Firstly, as observed in Figure 5, there is a monotonic growth in additional SIE across all modes with the rise in frame loss rate. At most frame loss rates, mode v2 (monocular double-view) consistently acquires the highest additional SIE value, indicating the most significant impact on visual fatigue. In contrast, mode v3 (binocular single-view) shows the lowest value, suggesting the mildest impact under similar conditions. This result can primarily provide guidance that, for applications susceptible to unavoidable frame loss rates, mode v3 (binocular single-view) is recommended to minimize the risk of visual fatigue, whereas mode v2 (monocular double-view) should be avoided.
Further, three distinct stages of frame loss rates seem to be observed in Figure 5. Initially, at 3% and 4% frame loss rates, the additional SIE for four modes remains minimal, around 1s. However, within the frame loss rate from 5% to 10%, the additional SIE of all modes begins to exceed 2 s and increase significantly. At a 10% frame loss rate, the SD reaches 0.74, before which it fluctuates without significant increases and then grows monotonically. Subsequently, the four lines begin to exhibit divergent growth, with mode v2 showing the most pronounced increase and mode v3 the mildest.

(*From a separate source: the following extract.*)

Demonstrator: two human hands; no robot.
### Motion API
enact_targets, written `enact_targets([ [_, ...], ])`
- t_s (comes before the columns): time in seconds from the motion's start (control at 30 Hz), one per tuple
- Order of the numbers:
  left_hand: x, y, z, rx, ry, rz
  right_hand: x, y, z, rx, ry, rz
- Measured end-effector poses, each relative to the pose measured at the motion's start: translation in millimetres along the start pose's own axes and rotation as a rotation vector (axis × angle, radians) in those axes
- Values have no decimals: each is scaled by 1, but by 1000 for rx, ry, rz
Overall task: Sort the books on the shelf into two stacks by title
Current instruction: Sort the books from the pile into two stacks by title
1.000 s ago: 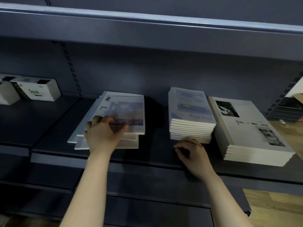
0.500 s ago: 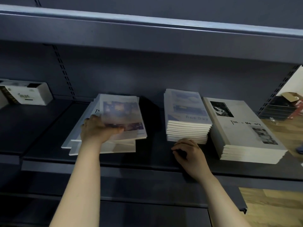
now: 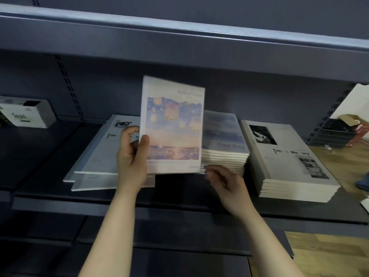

To determine the statistical significance of the disparities observed across the stages, a repeated measures analysis of variance (ANOVA) was conducted for further data analysis. ANOVA, a statistical method extensively utilized in human factors engineering, assesses between-group and within-group variances to evaluate whether observed differences are statistically significant rather than attributable to random variations, thereby enabling statistically significant conclusions. Its variant, repeated measures ANOVA, is specifically employed when the same subjects undergo multiple tests to analyze changes across these conditions [26,27]. For our experiment, we considered the necessity of evaluating the same group of subjects across varied conditions and ensuring the SIE data met parametric prerequisites, including normal distribution, sphericity, and homogeneity of variances. Thus, we opted for repeated measures ANOVA to examine the variance across different frame loss modes at each frame loss rate.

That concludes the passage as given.